--- RECORDED INFORMATION ---
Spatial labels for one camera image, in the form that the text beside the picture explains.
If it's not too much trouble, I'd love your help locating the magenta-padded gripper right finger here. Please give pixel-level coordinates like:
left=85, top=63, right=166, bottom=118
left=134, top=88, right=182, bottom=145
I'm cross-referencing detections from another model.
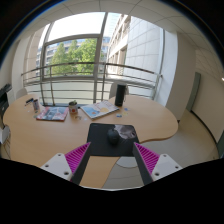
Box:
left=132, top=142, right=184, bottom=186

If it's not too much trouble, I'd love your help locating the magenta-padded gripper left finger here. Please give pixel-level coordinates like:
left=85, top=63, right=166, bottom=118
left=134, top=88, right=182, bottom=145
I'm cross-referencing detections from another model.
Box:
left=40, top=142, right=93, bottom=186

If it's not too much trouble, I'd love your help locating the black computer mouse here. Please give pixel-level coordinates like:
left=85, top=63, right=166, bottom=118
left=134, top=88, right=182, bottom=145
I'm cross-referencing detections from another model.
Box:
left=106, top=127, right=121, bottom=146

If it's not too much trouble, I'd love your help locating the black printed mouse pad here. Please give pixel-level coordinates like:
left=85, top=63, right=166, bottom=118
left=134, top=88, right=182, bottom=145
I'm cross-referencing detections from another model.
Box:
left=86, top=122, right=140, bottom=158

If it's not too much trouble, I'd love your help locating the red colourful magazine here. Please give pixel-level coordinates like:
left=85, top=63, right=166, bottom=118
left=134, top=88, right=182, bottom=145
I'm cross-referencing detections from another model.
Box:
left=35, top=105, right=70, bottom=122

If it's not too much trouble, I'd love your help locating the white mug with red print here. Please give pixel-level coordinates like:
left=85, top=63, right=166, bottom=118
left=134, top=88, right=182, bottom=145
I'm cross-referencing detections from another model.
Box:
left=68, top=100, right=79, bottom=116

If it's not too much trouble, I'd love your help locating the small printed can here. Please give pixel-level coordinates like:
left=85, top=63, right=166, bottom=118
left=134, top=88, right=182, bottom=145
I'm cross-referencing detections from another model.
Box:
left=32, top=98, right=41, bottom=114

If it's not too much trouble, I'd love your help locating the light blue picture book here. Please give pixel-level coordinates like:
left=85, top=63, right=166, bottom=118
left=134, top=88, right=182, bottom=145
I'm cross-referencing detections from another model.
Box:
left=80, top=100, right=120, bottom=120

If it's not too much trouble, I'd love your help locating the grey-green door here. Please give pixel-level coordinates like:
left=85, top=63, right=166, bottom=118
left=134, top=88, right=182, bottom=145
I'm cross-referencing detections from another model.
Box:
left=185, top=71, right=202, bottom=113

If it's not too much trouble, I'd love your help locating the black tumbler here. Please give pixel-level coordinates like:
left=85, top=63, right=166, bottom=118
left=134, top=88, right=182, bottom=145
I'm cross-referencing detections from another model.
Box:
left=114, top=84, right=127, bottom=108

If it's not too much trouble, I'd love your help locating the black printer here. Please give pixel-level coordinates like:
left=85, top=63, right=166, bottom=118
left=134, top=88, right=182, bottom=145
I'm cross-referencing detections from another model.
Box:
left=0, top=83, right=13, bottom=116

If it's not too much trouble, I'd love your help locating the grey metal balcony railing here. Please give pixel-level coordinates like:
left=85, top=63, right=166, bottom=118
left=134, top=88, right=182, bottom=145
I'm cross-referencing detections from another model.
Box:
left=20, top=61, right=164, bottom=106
---
### [ASSIGNMENT]
Once the pictures are removed, write out all of the entries above exactly.

### [SOLUTION]
Spatial labels for one camera image, in the form that the text beside the picture explains.
If it's not too much trouble, I'd love your help locating the magenta-padded gripper right finger here. Please give pixel-level coordinates like:
left=85, top=63, right=166, bottom=118
left=134, top=88, right=182, bottom=145
I'm cross-referencing detections from another model.
Box:
left=132, top=142, right=184, bottom=186

If it's not too much trouble, I'd love your help locating the magenta-padded gripper left finger here. Please give pixel-level coordinates like:
left=85, top=63, right=166, bottom=118
left=134, top=88, right=182, bottom=145
I'm cross-referencing detections from another model.
Box:
left=40, top=142, right=93, bottom=186

If it's not too much trouble, I'd love your help locating the black computer mouse here. Please give pixel-level coordinates like:
left=85, top=63, right=166, bottom=118
left=134, top=88, right=182, bottom=145
I'm cross-referencing detections from another model.
Box:
left=106, top=127, right=121, bottom=146

If it's not too much trouble, I'd love your help locating the black printed mouse pad here. Please give pixel-level coordinates like:
left=85, top=63, right=166, bottom=118
left=134, top=88, right=182, bottom=145
I'm cross-referencing detections from another model.
Box:
left=86, top=122, right=140, bottom=158

If it's not too much trouble, I'd love your help locating the red colourful magazine here. Please give pixel-level coordinates like:
left=85, top=63, right=166, bottom=118
left=134, top=88, right=182, bottom=145
I'm cross-referencing detections from another model.
Box:
left=35, top=105, right=70, bottom=122

If it's not too much trouble, I'd love your help locating the white mug with red print here. Please give pixel-level coordinates like:
left=85, top=63, right=166, bottom=118
left=134, top=88, right=182, bottom=145
I'm cross-referencing detections from another model.
Box:
left=68, top=100, right=79, bottom=116

If it's not too much trouble, I'd love your help locating the small printed can here. Please give pixel-level coordinates like:
left=85, top=63, right=166, bottom=118
left=134, top=88, right=182, bottom=145
I'm cross-referencing detections from another model.
Box:
left=32, top=98, right=41, bottom=114

If it's not too much trouble, I'd love your help locating the light blue picture book here. Please give pixel-level coordinates like:
left=85, top=63, right=166, bottom=118
left=134, top=88, right=182, bottom=145
I'm cross-referencing detections from another model.
Box:
left=80, top=100, right=120, bottom=120

If it's not too much trouble, I'd love your help locating the grey-green door here. Please give pixel-level coordinates like:
left=85, top=63, right=166, bottom=118
left=134, top=88, right=182, bottom=145
I'm cross-referencing detections from another model.
Box:
left=185, top=71, right=202, bottom=113

If it's not too much trouble, I'd love your help locating the black tumbler here. Please give pixel-level coordinates like:
left=85, top=63, right=166, bottom=118
left=134, top=88, right=182, bottom=145
I'm cross-referencing detections from another model.
Box:
left=114, top=84, right=127, bottom=108

If it's not too much trouble, I'd love your help locating the black printer here. Please give pixel-level coordinates like:
left=85, top=63, right=166, bottom=118
left=134, top=88, right=182, bottom=145
I'm cross-referencing detections from another model.
Box:
left=0, top=83, right=13, bottom=116

If it's not too much trouble, I'd love your help locating the grey metal balcony railing here. Please give pixel-level coordinates like:
left=85, top=63, right=166, bottom=118
left=134, top=88, right=182, bottom=145
I'm cross-referencing detections from another model.
Box:
left=20, top=61, right=164, bottom=106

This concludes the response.